> Assigned task: Copy all lines below containing "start".

┌────────

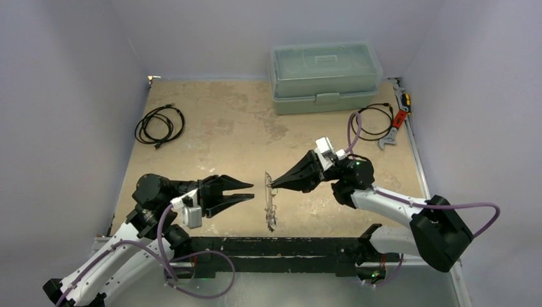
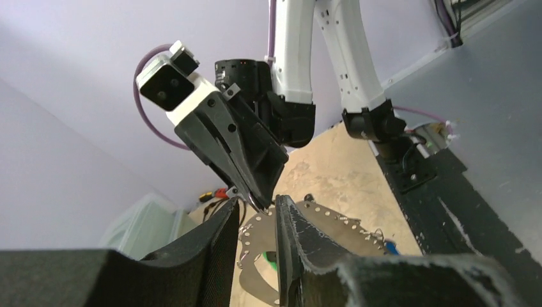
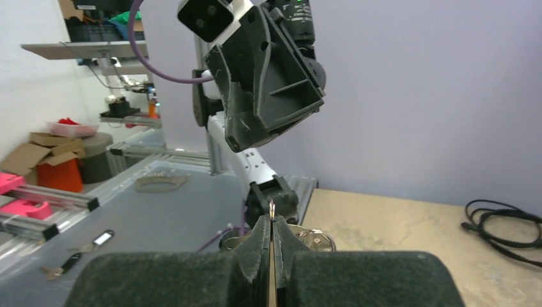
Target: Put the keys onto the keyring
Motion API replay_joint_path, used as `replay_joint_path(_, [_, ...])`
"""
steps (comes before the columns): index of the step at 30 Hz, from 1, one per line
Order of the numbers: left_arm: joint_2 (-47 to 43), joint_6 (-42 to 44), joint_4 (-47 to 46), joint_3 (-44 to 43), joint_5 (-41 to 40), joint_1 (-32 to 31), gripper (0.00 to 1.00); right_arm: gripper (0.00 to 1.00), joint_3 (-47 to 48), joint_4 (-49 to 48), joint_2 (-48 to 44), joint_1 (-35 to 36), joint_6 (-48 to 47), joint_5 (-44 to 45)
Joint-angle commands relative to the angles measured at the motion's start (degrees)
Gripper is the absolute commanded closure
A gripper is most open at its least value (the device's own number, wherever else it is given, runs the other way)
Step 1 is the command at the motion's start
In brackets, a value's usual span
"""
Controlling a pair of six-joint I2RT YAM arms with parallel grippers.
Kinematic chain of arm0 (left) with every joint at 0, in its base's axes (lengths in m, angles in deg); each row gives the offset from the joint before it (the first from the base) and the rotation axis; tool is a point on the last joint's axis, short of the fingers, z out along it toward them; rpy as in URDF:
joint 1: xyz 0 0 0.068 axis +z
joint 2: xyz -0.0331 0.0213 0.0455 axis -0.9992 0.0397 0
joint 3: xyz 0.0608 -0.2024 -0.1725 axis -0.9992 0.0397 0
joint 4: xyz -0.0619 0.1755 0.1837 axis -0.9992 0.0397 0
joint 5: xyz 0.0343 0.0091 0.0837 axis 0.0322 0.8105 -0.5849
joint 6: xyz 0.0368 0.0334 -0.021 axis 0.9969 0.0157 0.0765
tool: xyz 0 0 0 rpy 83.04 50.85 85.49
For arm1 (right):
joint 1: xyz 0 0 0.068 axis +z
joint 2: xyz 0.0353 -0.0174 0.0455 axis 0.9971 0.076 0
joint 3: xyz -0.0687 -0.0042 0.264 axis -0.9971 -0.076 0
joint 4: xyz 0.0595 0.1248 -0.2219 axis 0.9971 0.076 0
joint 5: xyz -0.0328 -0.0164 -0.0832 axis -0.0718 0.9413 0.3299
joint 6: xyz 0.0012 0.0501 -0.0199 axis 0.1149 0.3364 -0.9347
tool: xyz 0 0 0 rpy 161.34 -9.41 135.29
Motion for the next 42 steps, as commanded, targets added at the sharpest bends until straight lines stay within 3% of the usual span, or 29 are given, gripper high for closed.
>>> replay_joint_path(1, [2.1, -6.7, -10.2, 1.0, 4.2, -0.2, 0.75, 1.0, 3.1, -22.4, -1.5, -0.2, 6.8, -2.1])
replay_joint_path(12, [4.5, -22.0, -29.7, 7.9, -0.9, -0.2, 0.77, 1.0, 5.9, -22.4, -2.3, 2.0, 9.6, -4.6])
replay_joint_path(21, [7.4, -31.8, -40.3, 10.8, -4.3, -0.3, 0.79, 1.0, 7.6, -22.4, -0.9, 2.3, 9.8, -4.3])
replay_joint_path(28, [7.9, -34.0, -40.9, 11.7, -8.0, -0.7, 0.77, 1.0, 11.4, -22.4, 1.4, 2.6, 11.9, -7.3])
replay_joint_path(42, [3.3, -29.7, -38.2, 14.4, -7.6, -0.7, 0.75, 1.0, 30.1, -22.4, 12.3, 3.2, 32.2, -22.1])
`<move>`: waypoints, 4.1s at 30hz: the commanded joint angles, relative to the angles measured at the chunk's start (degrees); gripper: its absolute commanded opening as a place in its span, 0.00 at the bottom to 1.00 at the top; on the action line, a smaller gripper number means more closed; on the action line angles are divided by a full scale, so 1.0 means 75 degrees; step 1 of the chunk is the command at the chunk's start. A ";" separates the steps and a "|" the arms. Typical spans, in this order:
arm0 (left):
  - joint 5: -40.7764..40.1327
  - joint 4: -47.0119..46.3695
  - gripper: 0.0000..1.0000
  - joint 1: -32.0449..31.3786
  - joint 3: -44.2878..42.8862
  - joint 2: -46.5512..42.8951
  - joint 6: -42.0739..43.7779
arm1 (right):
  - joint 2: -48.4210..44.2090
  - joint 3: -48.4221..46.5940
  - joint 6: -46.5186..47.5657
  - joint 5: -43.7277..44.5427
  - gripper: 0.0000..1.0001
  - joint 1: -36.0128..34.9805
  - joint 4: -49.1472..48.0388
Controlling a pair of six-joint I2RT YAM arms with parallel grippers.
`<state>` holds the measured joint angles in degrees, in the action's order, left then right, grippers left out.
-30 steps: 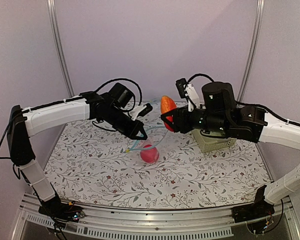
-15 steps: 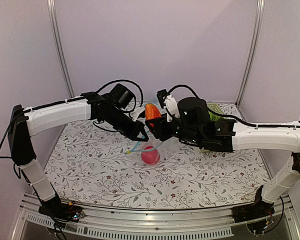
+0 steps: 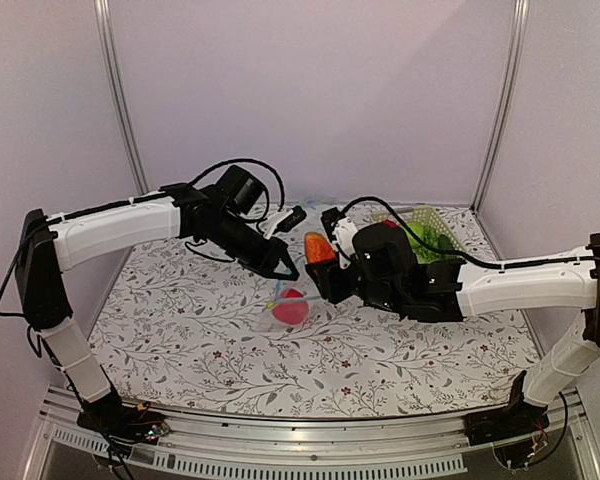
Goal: Place the food in the zip-top bag and seal the zipper
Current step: Place the fake fruit in the zipper food storage bag, then pick up the fake vegetable from the bin.
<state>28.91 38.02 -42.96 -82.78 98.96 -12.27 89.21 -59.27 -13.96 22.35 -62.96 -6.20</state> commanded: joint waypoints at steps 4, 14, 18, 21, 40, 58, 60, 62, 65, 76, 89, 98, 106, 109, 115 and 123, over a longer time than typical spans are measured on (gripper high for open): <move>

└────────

> Task response:
Joint-angle commands relative to the angles measured at the motion's start (degrees)
Step 1 is the command at the motion's start
`<move>`: waypoints, 4.1s at 30hz: the commanded joint angles, relative to the angles measured at the chunk's start (degrees); gripper: its absolute commanded opening as a place in its span, 0.00 at the bottom to 1.00 at the top; on the action line, a smaller gripper number means more closed; on the action line angles are divided by a full scale, so 1.0 means 75 degrees; step 1 of the chunk is the command at the chunk's start. A ";" separates the steps and a "|" the arms. Typical spans, in this order:

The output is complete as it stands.